Archive for December, 2009

The devil’s disciple: the priest from hell

December 30, 2009

By David Farside

Dec. 28th, 2009

It’s strange  how things happen during the  Christmas season. It seems to be a time we either celebrate the good things in our lives or dwell on the hard knocks we experienced along the path to old age. Unfortunately, by the time you get everything straightened out in your life, you’re  old and the journey is almost over.

For some, Christmas is a time for soul searching, penance and sharing the human spirit. For others, it is a time for reflection  and making important life-changing decisions that will forever affect the future status and structure of the family. Those decisions are given a toast  on New Year’s Eve in the hope of having a better life. For me, one Christmas season was a time for life-changing decisions.

In 1958, I started following the thoroughbreds. I wagered on horses at main tracks such as Garden State in New Jersey, Tropical Park and Hialeah in Florida, Sportsman’s Park in Chicago, Santa Anita and Hollywood Park in Southern California.

It was a great life. I was at the track by 7:30 in the morning, had my coffee and pastry, watched the workouts and hobnobbed with the touts. I only placed $100 show bets on claiming races and never wagered on the big races that attracted public attention. Usually, I only made five or  six wagers a week. Considering the minimum hourly wage in 1958 was $1, I was doing pretty good on my winning percentage.

I had a 1954 Pontiac, stayed in nice motels, knew all the good restaurants around, made enough money to stay in the game, met a great girl and had a very comfortable life. What more could a 22-year-old kid want? Then we moved to Las Vegas and it was time, not to gamble as you might think, but to settle down. I found a job with Milne Truck Lines in the office and stopped playing the horses.

Being fired from Milne for not converting to Mormonism came as a shock. Over the following weeks, times were getting tough. I couldn’t find a job anywhere. I promised not to return to the lifestyle of professional gambling and  decided to  move to Los Angeles, where there was plenty of work at good wages. I had $100 to my name, paid some small bills, put gas in the car and a promise of a job, leaving me with a whole $36  in my pocket for my new start in life. We sure do crazy things as kids. We have no fear and are the eternal optimists.

I thought I would go to the Catholic church to see if I could get some temporary help from the faith of my father. In good times or bad, Dad always contributed to the St. Vincent’s de Paul collection plate to help the needy. I explained my circumstances to the priest and told him I would repay the church after I received my first paycheck in about two weeks. Another shock was on its way: The priest gave me a private sermon on the necessity to have the spirit of Christ in my heart and to accept my circumstances as a purge for  previous transgressions in my young life. Then the priest from hell told me he wouldn’t help me.
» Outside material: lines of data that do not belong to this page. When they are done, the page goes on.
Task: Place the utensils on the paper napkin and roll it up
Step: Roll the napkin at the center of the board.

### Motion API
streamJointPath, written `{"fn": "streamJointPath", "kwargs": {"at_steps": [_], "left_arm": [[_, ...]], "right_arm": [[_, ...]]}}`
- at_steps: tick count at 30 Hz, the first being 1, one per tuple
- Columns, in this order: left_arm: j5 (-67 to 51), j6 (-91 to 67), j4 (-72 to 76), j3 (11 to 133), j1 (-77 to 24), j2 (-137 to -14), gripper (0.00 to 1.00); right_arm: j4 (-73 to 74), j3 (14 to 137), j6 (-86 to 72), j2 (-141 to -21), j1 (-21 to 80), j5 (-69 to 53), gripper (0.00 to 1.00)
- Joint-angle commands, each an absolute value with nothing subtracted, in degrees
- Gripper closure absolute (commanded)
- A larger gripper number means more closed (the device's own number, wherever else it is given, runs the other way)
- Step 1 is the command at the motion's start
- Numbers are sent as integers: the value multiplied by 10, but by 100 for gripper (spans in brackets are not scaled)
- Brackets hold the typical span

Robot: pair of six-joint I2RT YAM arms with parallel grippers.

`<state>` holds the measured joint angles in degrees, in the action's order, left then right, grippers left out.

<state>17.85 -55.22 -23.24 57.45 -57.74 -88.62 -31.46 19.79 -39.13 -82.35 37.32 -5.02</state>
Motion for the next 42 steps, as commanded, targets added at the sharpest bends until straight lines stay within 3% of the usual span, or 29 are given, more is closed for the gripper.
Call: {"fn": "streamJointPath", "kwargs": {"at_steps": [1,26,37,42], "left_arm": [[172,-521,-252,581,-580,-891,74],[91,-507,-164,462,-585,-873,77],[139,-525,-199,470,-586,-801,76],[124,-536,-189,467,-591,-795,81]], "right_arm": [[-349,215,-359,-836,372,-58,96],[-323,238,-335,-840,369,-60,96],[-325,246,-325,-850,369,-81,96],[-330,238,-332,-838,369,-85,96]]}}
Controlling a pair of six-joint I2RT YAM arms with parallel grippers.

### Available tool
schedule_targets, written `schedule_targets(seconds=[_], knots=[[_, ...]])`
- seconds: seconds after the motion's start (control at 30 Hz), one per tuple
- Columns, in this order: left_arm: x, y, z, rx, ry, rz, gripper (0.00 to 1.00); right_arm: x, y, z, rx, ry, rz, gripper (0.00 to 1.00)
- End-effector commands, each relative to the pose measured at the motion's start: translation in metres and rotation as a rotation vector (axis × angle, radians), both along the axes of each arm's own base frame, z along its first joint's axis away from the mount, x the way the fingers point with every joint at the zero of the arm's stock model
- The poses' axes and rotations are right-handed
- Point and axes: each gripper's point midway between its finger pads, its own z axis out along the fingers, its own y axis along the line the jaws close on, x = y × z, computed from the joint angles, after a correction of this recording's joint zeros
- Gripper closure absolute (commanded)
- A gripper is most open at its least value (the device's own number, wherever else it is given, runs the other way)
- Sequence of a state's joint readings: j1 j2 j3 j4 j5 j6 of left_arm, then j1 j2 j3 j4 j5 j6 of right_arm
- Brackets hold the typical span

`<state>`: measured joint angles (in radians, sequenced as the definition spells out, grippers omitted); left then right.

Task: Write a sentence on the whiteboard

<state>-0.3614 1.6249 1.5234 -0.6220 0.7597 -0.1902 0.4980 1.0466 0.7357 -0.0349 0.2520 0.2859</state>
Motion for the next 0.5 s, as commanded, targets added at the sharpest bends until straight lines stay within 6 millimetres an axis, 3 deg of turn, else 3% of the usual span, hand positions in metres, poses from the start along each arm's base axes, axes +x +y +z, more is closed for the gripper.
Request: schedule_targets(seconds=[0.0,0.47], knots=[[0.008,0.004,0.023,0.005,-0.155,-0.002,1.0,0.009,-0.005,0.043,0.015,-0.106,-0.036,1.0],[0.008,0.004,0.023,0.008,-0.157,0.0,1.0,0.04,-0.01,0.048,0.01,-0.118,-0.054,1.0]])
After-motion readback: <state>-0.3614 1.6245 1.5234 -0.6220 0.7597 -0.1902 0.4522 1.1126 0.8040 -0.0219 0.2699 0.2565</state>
It was in the middle of December. The ordained minister of the holy Catholic Roman empire, attempting to gain moral control over my young life, mentioned he needed another singer in his Christmas choir and, if I joined the voices praising God,  he might find a way to give me some assistance. I told him I could starve if I waited two weeks until Christmas for help and reminded him of my father’s many years of contribution to the church, to no avail.

The priest must have found some guilt. He reached into a little purse, handed me a silver dollar (legal tender of the day in Las Vegas) and, in hypocritical reverence, said “Peace be with you and have a merry Christmas.” In my best choir-like blasphemous tones, I told him where he could put the silver coin of betrayal and what I thought of him and his sanctimonious golden chalice.

I still had a skill left in my bag: I could count cards playing blackjack. You can’t consistently win at playing horses unless you’re  constantly on the road. You have to be physically at the track, not a race book, watch the posting of the odds on the morning line and seeing what the insiders (trainers, owners and jockeys) are betting on for “feed money.” I had no choice; I had to gamble to get out of town.

Blackjack is the only table game at which you can consistently win. By knowing what cards are played, you know what cards remain in the deck and what percentage you have of winning or losing.

I started at the 50-cent table at the horseshoe, ended up at the $5 table and had a bankroll to start my new job in Los Angeles.

Over the years, I have worked for a living and occasionally, when I was a little short on cash, hit the blackjack tables wherever they allowed me to play.

On that New Year’s Eve in 1958, I escaped the catechism, hypocrisy, myths, dogma,  ritual, prejudice and politics handed down from the Vatican. I exchanged the cloistered walls of superstitions, penance, guilt, sacrifice and idolatry of the ordained rocks of the church for the freedom to live by my own mystical principles of understanding, forgiveness, kindness, caring and respect for all living things, thanks to the devil’s disciple: the priest from hell.